WHAT IS REQUIRED - Select from the data all lines with the word "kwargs".

DATA FOR THIS TASK -

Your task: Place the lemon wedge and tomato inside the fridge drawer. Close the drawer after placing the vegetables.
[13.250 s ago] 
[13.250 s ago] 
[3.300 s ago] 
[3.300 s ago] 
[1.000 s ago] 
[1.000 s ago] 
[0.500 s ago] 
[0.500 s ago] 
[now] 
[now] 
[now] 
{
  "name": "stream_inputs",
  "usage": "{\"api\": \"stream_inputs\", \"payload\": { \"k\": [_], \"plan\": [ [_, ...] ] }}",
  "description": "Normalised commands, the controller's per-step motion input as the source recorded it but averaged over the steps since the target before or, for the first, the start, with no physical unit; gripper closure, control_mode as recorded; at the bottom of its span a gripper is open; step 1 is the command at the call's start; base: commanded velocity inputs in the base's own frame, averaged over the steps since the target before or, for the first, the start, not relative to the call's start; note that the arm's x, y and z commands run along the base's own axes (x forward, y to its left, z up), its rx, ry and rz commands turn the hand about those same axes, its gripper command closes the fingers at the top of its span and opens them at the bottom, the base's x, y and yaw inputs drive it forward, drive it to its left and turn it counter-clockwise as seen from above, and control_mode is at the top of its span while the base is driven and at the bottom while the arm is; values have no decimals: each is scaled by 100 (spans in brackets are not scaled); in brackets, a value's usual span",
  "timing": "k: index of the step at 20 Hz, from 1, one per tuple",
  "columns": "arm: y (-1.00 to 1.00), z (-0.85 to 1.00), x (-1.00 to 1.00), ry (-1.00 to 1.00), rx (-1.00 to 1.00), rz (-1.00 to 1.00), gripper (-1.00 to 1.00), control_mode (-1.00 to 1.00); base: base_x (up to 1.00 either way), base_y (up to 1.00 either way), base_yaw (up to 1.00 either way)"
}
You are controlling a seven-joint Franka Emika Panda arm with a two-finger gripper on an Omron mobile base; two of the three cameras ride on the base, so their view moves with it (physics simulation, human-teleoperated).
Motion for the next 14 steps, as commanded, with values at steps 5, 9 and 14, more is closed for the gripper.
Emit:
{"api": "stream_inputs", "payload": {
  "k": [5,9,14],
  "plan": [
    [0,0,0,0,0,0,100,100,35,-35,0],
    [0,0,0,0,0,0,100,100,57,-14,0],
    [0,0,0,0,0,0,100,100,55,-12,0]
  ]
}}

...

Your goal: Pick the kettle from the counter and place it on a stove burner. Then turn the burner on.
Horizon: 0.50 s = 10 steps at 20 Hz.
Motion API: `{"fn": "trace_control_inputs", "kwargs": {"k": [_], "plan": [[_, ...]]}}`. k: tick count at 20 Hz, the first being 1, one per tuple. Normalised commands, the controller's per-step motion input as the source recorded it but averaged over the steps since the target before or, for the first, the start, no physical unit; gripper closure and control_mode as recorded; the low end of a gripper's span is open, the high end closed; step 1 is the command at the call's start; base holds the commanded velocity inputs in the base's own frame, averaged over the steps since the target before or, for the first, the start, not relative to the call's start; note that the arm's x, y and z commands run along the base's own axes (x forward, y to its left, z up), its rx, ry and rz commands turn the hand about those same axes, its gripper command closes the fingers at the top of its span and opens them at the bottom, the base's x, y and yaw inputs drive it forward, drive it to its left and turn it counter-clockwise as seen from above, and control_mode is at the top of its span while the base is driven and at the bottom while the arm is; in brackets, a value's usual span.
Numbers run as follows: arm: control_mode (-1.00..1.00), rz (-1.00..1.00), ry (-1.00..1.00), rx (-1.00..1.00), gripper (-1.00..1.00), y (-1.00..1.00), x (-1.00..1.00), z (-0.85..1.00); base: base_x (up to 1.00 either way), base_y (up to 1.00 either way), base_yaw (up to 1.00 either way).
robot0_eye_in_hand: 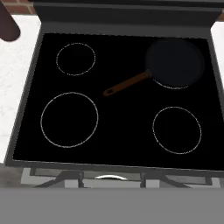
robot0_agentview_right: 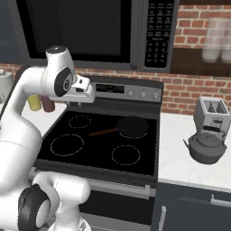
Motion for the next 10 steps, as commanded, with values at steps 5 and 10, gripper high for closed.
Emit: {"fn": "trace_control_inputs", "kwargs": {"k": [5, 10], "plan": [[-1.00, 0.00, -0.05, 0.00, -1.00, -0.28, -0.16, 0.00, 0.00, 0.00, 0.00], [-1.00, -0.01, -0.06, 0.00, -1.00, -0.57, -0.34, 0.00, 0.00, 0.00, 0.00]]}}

RESPONSE -
Motion API: `{"fn": "trace_control_inputs", "kwargs": {"k": [_], "plan": [[_, ...]]}}`. k: tick count at 20 Hz, the first being 1, one per tuple. Normalised commands, the controller's per-step motion input as the source recorded it but averaged over the steps since the target before or, for the first, the start, no physical unit; gripper closure and control_mode as recorded; the low end of a gripper's span is open, the high end closed; step 1 is the command at the call's start; base holds the commanded velocity inputs in the base's own frame, averaged over the steps since the target before or, for the first, the start, not relative to the call's start; note that the arm's x, y and z commands run along the base's own axes (x forward, y to its left, z up), its rx, ry and rz commands turn the hand about those same axes, its gripper command closes the fingers at the top of its span and opens them at the bottom, the base's x, y and yaw inputs drive it forward, drive it to its left and turn it counter-clockwise as seen from above, and control_mode is at the top of its span while the base is driven and at the bottom while the arm is; in brackets, a value's usual span.
Emit: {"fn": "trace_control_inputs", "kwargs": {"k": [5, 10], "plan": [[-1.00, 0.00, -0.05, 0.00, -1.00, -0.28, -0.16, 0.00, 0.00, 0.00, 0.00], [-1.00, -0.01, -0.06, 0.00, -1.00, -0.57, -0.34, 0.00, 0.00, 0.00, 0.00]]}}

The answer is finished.